I am strangely thankful that my child has MCADD.
It's a weird thing to say, but I think without this diagnosis I would not be as appreciative of all the positive things about my baby. As I sit there frustrated some nights because Cupcake has woken up a fourth time to nurse, I can stop and be happy that I can hold her and nurse her. I know that not everyone can do that, and I'm grateful for every moment I can spend wit her (yes, even those in the middle of the night).

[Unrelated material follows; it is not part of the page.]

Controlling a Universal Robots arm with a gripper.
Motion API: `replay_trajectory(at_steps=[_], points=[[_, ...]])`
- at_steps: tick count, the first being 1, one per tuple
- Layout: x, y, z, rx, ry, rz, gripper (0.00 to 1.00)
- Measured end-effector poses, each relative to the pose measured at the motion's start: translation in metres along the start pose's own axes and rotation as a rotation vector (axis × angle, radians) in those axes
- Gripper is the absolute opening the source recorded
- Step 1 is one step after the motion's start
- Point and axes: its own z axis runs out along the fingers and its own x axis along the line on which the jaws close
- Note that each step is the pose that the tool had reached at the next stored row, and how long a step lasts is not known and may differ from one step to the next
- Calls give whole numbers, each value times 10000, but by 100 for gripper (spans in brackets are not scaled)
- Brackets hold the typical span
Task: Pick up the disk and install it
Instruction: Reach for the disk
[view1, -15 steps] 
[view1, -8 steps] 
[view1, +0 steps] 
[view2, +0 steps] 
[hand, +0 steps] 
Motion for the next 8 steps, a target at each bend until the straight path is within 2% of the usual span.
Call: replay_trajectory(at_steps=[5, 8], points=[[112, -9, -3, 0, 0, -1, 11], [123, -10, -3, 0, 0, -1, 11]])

Getting this diagnosis has exposed us to a world of families dealing with rare diseases, most of them much more debilitating and symptomatic than MCAD. It's scary what's out there, and people cope with it the best they can. Before MCADD was included in the New Born Screening, it had up to a 25% mortality rate, and was to blame for some SIDS cases. Reading about all the parents who have lost a child is a sobering moment, and my heart goes out to them.
If Cupcake hadn't been diagnosed at birth, I couldn't possibly appreciate just how lucky we are to have a healthy child. I marvel at the fact that she responds to me, that we don't need daily medications, that her future physical and mental development is not compromised, that she's not in current pain. These are things that I would have taken for granted if she didn't have MCAD disorder.
I know I complain about her sleeping habits, her foul smelling poops, her crankiness when I'm trying to get things done. And I understand that being frustrated about these petty issues is a luxury.
Sometimes, when I look at how well she's doing, I am overcome with gratitude to all the people that fought (and are still fighting) for mandatory newborn screenings. We've kept her from going into fasting, and are extra attentive during bouts of illness, and I'm not sure if we would have been so cautious had we not known about her condition. She's going to be just fine, thanks to all those who paved the way. I hope, as she gets older and I have more flexibility on my schedule, to give time and energy to the cause as well.